Economic Injury Disaster Loans are the Small Business Administration’s disaster loans. EIDL loans act as the primary form of Federal assistance for repair and rebuilding of private sector disaster losses. The EIDL program was expanded by the CARES Act, and provides for longer-term loans with favorable borrowing terms.
Loan forgiveness: Unlike PPP loans, EIDL loans are not subject to loan forgiveness, however, businesses that have already applied for EIDL loans due to COVID-19 can seek to refinance their EIDL loan using their PPP loans.
Are PPP Loans secured?
PPP loans are unlike most typical SBA loans in that they are unsecured and require no collateral, no personal guarantee, and no showing that credit is unavailable elsewhere.
Are EIDL Loans secured?
EIDL loans require collateral for loans over $25,000, and personal guarantees for loans above $200,000.
Who can apply for PPP Loans?
Small businesses or non-profit 501(c)(3) organizations with 500 or fewer employees; small businesses; includes partnerships that may also treat partners as employees;
501(c)(19) veteran’s organizations or tribal concerns that meet the SBA size standards;
Sole proprietors, independent contractors and self-employed individuals; and
Businesses in the food or hospitality industry (NAICS codes beginning in (72) may be eligible on a per location basis.
Note: Companies that own or are owned by another company, or are under common control, by a third party may have all of their employees counted for purposes of the 500 employee limit. Affiliation rules that have been provided by the SBA for purposes of determining the number of employees of an applicant.
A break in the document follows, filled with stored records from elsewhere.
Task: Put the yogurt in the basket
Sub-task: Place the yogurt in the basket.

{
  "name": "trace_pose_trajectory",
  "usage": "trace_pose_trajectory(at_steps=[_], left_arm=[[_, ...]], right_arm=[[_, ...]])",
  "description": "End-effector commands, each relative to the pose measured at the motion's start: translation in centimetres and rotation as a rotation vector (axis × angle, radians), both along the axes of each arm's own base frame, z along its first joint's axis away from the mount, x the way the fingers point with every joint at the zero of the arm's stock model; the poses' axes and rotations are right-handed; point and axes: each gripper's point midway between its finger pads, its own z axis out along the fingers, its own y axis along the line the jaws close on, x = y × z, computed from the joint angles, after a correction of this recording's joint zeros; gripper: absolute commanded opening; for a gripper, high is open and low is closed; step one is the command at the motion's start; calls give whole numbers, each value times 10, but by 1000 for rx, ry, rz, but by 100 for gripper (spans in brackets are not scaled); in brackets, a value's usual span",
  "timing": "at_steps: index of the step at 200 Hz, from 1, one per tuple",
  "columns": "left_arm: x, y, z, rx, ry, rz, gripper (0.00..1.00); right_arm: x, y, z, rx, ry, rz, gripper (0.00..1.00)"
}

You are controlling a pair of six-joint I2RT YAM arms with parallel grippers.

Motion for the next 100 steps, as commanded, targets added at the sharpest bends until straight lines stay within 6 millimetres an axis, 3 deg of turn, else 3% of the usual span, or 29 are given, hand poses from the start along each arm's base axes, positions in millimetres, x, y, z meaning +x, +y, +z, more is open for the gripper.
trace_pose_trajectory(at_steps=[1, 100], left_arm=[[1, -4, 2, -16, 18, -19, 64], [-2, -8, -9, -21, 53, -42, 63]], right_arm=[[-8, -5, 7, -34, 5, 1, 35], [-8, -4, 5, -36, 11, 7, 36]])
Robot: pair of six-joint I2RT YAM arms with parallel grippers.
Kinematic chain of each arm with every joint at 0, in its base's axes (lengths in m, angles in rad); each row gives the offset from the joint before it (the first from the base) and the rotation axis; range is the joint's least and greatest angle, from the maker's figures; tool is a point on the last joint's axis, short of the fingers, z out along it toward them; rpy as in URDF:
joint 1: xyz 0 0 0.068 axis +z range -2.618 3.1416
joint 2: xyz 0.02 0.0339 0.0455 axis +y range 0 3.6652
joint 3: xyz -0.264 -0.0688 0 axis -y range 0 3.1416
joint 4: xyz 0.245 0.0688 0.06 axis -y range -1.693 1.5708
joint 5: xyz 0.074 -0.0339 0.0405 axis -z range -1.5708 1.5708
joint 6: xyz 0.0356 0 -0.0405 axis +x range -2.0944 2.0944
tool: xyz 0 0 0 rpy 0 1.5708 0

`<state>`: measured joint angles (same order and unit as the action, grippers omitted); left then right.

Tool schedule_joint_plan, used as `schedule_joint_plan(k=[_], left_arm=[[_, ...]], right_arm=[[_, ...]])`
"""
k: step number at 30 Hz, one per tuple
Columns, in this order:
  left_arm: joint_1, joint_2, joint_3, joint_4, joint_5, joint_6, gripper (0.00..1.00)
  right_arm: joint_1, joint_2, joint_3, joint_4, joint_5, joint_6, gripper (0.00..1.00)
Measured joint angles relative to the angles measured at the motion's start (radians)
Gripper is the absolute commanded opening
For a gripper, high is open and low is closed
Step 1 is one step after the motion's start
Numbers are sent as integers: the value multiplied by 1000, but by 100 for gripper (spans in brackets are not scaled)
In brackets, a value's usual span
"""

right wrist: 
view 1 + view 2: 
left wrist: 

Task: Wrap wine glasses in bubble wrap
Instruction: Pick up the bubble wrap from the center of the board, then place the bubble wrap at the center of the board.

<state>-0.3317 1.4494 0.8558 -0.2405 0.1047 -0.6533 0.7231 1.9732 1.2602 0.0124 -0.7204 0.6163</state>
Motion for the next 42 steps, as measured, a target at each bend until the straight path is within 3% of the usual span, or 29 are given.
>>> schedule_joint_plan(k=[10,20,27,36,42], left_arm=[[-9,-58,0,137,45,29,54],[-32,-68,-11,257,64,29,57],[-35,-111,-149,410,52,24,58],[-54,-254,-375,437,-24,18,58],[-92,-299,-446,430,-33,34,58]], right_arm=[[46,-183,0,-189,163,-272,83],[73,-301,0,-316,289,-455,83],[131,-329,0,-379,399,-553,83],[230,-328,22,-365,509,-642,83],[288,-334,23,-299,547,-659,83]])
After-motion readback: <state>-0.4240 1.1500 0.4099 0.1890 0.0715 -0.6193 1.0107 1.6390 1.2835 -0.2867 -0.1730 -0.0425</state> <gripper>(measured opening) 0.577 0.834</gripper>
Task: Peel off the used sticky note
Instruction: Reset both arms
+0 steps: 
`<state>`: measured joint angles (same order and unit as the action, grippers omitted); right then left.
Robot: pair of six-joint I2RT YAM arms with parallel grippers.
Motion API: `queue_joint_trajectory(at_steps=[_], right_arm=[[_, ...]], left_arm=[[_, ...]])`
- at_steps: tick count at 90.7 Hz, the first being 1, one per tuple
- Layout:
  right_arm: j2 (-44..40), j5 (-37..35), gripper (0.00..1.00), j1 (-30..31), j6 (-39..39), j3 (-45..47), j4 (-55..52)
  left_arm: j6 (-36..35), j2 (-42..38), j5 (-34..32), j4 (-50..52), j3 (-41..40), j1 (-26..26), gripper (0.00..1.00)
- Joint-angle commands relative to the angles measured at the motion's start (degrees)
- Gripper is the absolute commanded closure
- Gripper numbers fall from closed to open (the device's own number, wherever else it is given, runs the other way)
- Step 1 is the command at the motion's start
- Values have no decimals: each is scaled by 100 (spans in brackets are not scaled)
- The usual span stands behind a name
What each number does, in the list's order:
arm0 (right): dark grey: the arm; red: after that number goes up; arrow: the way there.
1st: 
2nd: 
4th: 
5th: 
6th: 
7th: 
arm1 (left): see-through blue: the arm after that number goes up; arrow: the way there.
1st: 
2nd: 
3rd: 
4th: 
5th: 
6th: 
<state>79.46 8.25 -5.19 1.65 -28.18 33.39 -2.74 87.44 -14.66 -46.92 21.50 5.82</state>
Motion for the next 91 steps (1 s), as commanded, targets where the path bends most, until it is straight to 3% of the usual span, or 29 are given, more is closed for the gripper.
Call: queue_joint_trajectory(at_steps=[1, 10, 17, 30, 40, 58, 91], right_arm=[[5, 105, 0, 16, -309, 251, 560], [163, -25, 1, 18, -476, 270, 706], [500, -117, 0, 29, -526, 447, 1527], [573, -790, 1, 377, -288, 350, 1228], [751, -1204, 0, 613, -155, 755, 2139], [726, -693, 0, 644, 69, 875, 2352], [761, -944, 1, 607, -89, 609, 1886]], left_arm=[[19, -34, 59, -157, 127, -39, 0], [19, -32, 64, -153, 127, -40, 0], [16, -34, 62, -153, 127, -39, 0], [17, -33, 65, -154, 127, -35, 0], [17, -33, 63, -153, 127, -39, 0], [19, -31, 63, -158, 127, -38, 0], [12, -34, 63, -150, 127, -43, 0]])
Note: The Fourth Interim Final Rule explicitly states that hedge funds and private equity firms, and most public companies with substantial market values are not eligible for PPP loans. Furthermore, portfolio companies may still be eligible, provided they satisfy the PPP eligibility criteria, taking into account the affiliation rules, and the certification that they have a good faith basis to assert that the funds are “necessary to support the ongoing operations” of the applicant.
Who can apply for EIDL Loans?
Any business with not more than 500 employees, and any individual operating under a sole proprietorship or as an independent contractor, and any cooperative, ESOP, or tribal small business concern with not more than 500 employees, who has suffered “substantial economic injury” from COVID-19.
How do I apply for a PPP Loan?
The SBA borrower application paperwork is available here. Businesses applying for a loan can apply through any existing SBA 7(a) lender, that already offers Small Business Administration loans and through traditional banks, credit unions and Farm Credit system institutions. See list of existing SBA Lenders here.
The SBA resumed accepting PPP loan applications from approved lenders on Monday, April 27, 2020. A business can only apply for one PPP loan, and loans are given on a first-come, first served basis. Furthermore, if a business has already received funding under the PPP program, it will not be able to apply for a second loan with the replenished PPP funds. However, business owners with multiple businesses having different tax IDs may be able to apply for different PPP loans for different businesses.